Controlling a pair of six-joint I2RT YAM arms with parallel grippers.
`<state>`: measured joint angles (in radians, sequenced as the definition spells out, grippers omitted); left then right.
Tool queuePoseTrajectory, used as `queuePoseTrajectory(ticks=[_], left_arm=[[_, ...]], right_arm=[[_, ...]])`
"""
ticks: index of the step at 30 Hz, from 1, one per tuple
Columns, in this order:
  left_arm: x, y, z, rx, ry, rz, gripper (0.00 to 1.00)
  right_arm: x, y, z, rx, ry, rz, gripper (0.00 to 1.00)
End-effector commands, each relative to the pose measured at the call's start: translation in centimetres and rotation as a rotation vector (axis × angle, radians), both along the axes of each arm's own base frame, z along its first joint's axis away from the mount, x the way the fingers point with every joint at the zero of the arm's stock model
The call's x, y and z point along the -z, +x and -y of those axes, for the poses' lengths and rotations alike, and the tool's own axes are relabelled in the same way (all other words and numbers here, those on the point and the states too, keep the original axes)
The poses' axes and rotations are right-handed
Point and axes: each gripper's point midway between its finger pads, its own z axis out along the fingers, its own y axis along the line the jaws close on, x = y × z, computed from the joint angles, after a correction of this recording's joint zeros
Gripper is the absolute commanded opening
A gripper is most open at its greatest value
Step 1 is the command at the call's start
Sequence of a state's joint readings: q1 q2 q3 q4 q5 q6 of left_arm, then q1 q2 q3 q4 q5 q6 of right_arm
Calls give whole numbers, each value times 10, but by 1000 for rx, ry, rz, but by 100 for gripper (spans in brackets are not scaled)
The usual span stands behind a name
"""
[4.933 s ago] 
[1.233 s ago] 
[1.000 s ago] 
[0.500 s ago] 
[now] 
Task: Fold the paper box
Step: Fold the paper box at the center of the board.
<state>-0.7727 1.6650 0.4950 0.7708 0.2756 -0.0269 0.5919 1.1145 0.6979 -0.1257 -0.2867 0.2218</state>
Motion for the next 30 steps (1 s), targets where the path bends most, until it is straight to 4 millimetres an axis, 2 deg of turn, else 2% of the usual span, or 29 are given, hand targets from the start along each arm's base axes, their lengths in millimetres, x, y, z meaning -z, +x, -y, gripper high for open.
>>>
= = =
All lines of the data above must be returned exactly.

- _ANSWER FOR THE TASK_:
Controlling a pair of six-joint I2RT YAM arms with parallel grippers.
`<state>`: measured joint angles (in radians, sequenced as the definition spells out, grippers omitted); left then right.
Tool queuePoseTrajectory, used as `queuePoseTrajectory(ticks=[_], left_arm=[[_, ...]], right_arm=[[_, ...]])`
"""
ticks: index of the step at 30 Hz, from 1, one per tuple
Columns, in this order:
  left_arm: x, y, z, rx, ry, rz, gripper (0.00 to 1.00)
  right_arm: x, y, z, rx, ry, rz, gripper (0.00 to 1.00)
End-effector commands, each relative to the pose measured at the call's start: translation in centimetres and rotation as a rotation vector (axis × angle, radians), both along the axes of each arm's own base frame, z along its first joint's axis away from the mount, x the way the fingers point with every joint at the zero of the arm's stock model
The call's x, y and z point along the -z, +x and -y of those axes, for the poses' lengths and rotations alike, and the tool's own axes are relabelled in the same way (all other words and numbers here, those on the point and the states too, keep the original axes)
The poses' axes and rotations are right-handed
Point and axes: each gripper's point midway between its finger pads, its own z axis out along the fingers, its own y axis along the line the jaws close on, x = y × z, computed from the joint angles, after a correction of this recording's joint zeros
Gripper is the absolute commanded opening
A gripper is most open at its greatest value
Step 1 is the command at the call's start
Sequence of a state's joint readings: q1 q2 q3 q4 q5 q6 of left_arm, then q1 q2 q3 q4 q5 q6 of right_arm
Calls give whole numbers, each value times 10, but by 1000 for rx, ry, rz, but by 100 for gripper (spans in brackets are not scaled)
The usual span stands behind a name
"""
[4.933 s ago] 
[1.233 s ago] 
[1.000 s ago] 
[0.500 s ago] 
[now] 
Task: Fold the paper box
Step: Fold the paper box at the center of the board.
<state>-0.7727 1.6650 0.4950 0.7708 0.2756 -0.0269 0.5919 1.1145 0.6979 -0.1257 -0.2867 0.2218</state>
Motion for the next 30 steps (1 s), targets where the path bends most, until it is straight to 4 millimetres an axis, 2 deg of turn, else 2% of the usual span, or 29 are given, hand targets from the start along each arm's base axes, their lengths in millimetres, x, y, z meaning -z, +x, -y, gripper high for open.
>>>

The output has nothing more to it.